▸ TASK GOAL
First find the line with "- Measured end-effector" in the entries below, then set down exactly every line through the line with "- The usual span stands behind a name", that line included.

Stored items:

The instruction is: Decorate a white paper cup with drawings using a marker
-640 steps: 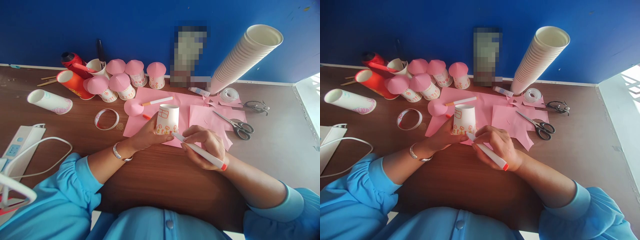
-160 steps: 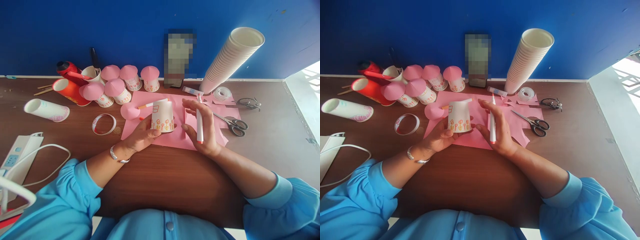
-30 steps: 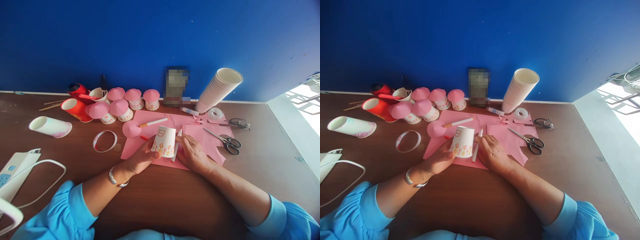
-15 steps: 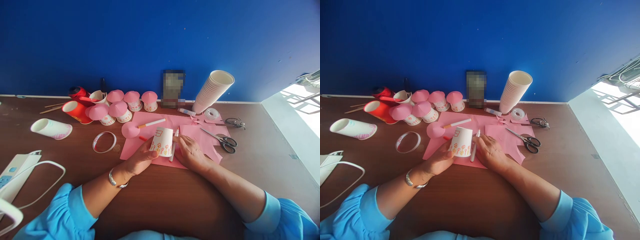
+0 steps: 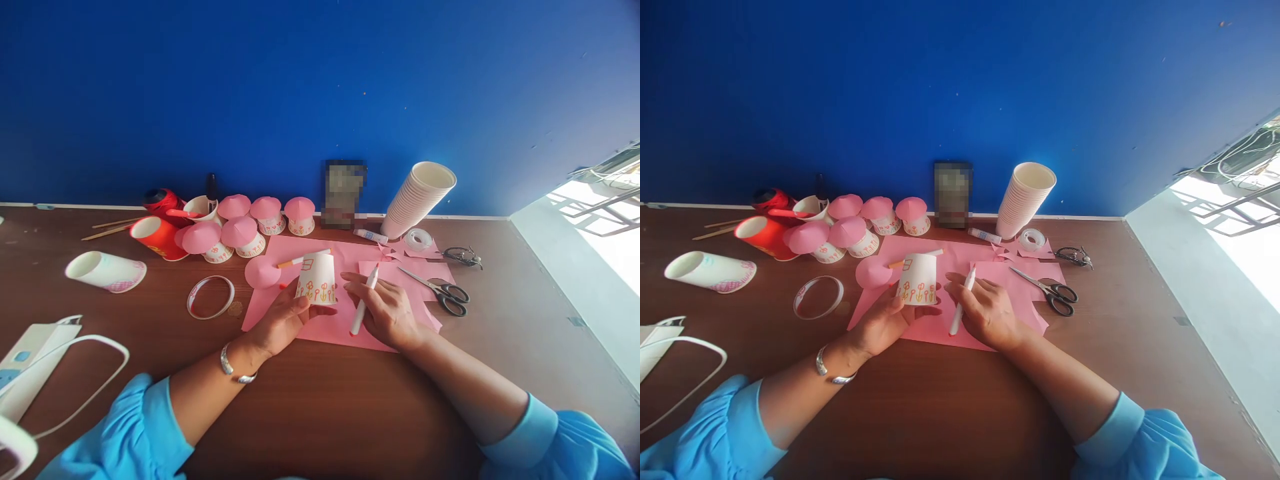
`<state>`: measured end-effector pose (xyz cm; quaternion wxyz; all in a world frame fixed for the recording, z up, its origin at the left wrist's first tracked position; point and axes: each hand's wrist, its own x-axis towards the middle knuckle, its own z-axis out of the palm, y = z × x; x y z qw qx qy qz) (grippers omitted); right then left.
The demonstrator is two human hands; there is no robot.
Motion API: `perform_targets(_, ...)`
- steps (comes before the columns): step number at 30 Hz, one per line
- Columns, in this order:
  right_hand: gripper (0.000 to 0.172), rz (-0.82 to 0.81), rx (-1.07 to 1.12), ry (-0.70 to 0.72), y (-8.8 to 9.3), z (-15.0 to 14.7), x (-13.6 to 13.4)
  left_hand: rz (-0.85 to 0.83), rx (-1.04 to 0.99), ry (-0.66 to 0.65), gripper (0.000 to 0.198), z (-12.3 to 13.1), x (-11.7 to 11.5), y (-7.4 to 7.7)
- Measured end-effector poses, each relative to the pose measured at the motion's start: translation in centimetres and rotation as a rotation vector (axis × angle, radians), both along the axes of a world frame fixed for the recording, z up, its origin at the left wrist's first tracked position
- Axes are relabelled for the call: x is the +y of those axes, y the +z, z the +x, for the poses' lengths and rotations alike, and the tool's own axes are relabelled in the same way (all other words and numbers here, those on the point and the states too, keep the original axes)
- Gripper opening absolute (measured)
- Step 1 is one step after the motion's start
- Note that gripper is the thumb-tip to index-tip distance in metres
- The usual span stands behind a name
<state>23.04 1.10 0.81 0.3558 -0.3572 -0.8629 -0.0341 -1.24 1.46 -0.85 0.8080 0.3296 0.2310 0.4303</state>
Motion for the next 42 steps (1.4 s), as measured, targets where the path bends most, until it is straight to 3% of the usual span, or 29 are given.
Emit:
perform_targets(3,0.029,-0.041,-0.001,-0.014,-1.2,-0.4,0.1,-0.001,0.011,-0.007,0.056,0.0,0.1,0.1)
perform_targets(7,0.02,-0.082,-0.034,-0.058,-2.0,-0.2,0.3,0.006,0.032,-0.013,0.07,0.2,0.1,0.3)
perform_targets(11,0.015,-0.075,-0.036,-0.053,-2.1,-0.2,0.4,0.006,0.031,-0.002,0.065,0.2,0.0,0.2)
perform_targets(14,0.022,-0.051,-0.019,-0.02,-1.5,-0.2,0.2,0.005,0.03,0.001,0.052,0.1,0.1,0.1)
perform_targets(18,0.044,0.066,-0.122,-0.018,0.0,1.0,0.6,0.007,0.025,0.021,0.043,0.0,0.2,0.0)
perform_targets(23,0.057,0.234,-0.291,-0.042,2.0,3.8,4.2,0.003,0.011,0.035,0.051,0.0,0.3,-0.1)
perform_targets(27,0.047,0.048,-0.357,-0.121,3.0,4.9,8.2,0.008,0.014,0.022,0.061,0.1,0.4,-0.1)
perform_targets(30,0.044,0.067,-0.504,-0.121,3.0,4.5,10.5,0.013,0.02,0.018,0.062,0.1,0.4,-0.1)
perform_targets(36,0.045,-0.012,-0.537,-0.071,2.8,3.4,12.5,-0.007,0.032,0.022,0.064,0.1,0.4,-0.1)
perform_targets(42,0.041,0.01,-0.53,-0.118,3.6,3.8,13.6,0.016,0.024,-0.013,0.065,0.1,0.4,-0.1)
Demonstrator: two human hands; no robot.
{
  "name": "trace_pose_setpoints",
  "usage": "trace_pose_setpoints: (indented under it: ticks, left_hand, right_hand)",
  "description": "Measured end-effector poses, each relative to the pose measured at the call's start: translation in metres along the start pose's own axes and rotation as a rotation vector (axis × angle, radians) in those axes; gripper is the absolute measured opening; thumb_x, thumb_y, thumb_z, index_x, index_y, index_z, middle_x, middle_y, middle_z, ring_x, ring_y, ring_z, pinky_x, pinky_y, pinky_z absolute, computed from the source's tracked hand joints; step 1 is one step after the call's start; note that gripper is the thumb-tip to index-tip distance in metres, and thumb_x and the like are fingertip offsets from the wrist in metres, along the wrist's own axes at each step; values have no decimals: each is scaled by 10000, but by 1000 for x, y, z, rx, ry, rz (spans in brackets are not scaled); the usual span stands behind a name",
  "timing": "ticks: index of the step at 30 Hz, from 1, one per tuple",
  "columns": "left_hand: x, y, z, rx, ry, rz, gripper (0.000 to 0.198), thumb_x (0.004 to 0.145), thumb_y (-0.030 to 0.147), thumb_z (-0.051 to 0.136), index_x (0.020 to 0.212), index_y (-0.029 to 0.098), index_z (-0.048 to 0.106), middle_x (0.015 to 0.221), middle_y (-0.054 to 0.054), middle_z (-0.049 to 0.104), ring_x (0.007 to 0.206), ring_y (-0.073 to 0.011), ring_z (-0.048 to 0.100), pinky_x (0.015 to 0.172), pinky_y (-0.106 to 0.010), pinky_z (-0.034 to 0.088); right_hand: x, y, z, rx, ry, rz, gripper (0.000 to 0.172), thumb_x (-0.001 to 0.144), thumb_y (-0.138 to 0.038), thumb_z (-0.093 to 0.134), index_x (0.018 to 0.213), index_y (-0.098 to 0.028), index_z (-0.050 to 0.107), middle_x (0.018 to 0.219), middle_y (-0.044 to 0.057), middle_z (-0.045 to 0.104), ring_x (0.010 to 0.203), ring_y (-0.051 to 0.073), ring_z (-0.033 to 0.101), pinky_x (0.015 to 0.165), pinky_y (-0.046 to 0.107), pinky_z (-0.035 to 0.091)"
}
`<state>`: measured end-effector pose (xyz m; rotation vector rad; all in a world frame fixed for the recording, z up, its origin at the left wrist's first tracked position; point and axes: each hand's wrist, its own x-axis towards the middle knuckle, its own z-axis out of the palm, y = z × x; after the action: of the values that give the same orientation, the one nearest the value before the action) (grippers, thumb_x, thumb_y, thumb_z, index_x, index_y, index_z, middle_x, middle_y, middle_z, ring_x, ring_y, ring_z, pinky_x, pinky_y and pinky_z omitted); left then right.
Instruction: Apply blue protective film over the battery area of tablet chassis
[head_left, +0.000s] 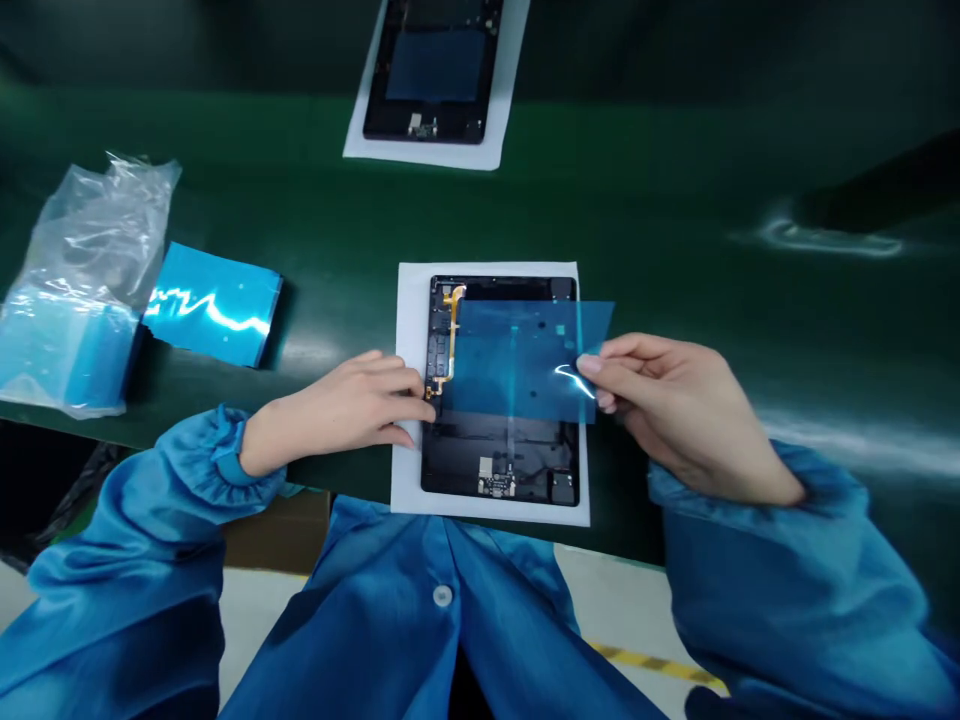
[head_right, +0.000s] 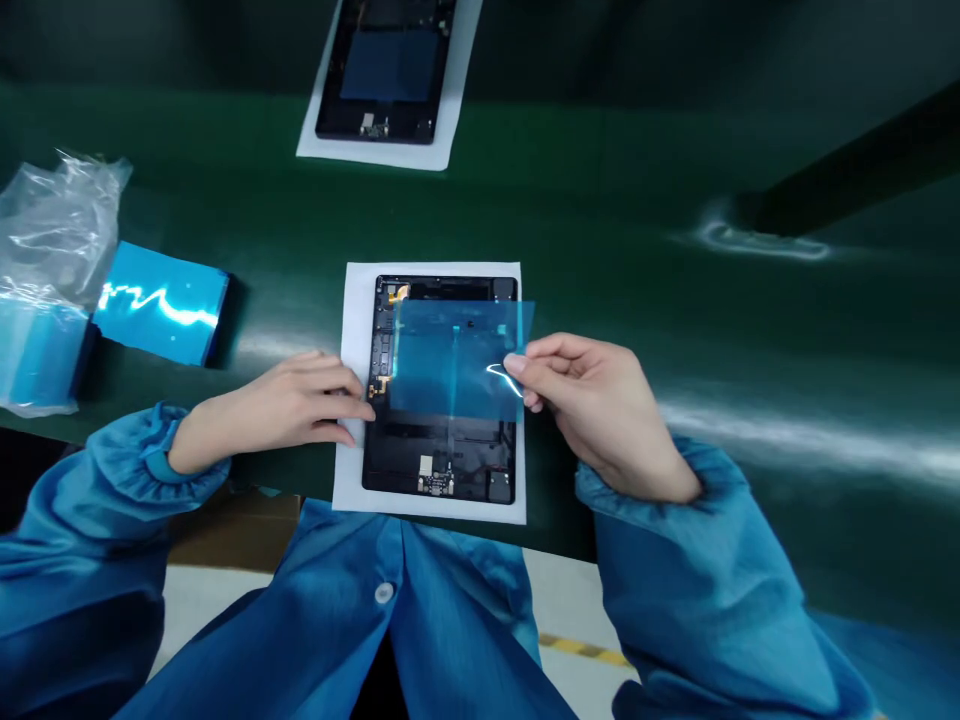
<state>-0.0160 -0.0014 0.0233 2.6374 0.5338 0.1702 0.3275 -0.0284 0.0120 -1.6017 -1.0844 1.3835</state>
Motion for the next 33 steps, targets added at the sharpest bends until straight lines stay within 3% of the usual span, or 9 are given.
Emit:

▸ RESULT BELOW
- Measured end-effector poses, each relative to the pose measured at the motion's start: translation in centimetres and rotation as a rotation vector (axis × angle, radians), both along the axes of a world frame fixed for the recording, z up, its origin at the left wrist's first tracked position
- Axes are relabelled for the call: x is the +y of those axes, y the +z, z the +x, for the poses' lengths and rotations alike, and the tool's own axes are relabelled in the same way (all other words and numbers here, those on the point and the states too, keep the original axes)
- Gripper opening absolute (measured)
- Step 1 is one step after the motion's start
- Note that gripper is the thumb-tip to index-tip distance in metres
- The usual span stands behind a name

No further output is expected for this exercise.